Linear formulas and equations: Linear equations and inequalities
Intersection point of two linear formulas
We have seen how to solve a linear equation. With this same technique we can also determine the coordinates of the intersection points of two linear formulas.
We consider the linear formulas #\blue{f: y =2 \cdot x + 5}# and #\green{g: y=-3 \cdot x -4}#. We can find the #x#-coordinate of the intersection point by solving the equation #2 \cdot x +5=-3 \cdot x-4#. This is done in the following manner:
\[\begin{array}{rcl}2 \cdot x +5&=&-3 \cdot x-4 \\ &&\qquad\blue{\small\text{the equation}} \\ 5 \cdot x +5&=&-4 \\&& \qquad \blue{\small\text{both sides plus }3 \cdot x} \\ 5 \cdot x &=&-9 \\ &&\qquad\blue{\small\text{both sides minus }5}\\x&=&-\dfrac{9}{5}\\ &&\qquad\blue{\small\text{both sides divided by }5} \end{array}\]

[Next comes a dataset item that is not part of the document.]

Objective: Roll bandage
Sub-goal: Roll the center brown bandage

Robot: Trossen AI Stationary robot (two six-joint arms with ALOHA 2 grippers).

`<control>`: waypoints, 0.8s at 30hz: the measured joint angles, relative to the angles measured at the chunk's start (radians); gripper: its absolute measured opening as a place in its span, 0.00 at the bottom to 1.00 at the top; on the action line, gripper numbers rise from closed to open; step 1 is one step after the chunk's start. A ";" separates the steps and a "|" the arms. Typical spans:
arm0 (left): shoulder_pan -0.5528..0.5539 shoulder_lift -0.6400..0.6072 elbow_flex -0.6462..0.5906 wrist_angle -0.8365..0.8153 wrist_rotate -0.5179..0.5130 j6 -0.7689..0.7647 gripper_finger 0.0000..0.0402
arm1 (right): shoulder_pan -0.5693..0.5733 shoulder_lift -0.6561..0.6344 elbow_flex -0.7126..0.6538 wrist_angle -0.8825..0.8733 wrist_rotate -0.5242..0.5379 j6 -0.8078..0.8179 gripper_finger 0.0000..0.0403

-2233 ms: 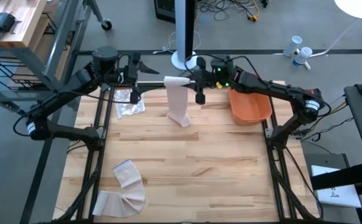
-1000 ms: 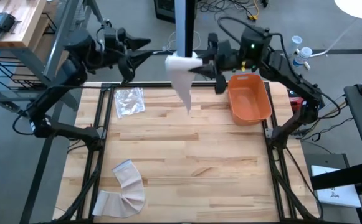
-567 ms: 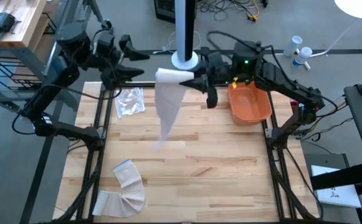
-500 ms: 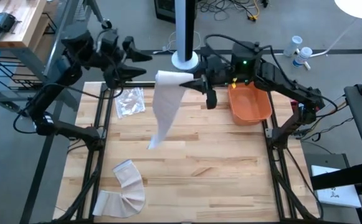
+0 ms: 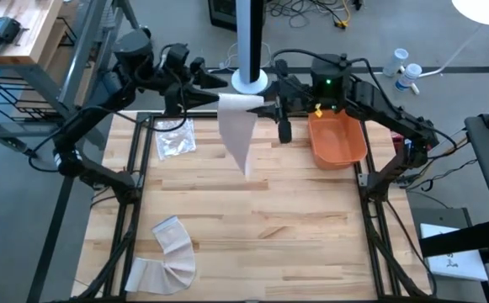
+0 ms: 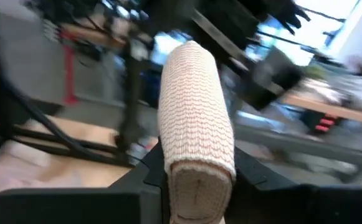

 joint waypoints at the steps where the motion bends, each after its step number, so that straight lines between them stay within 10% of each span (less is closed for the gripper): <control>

Hence, the #x#-coordinate of the intersection point is #x=-\tfrac{9}{5}#.
We can find the #y#-coordinate by substituting #x=-\tfrac{9}{5}# in one of the formulas. This gives us: \[y=2 \cdot -\tfrac{9}{5}+5=\tfrac{7}{5}\] Hence, the coordinates of the intersection point are #\rv{-\tfrac{9}{5}, \tfrac{7}{5}}#.
Intersection point of two linear formulas
The #x#-coordinate of the intersection point of the two linear formulas #y=a \cdot x+b# and #y=c \cdot x +d# is the solution to the equation #a \cdot x+b=c \cdot x+d#. The #y#-coordinate can be found by substituting the found #x#-coordinate in one of the linear formulas.
After all, in the following graph the intersection point is drawn in green.
We can see that the #x#-coordinate of the intersection point is equal to #9#. The #y#-coordinate of the intersection point is equal to #5#.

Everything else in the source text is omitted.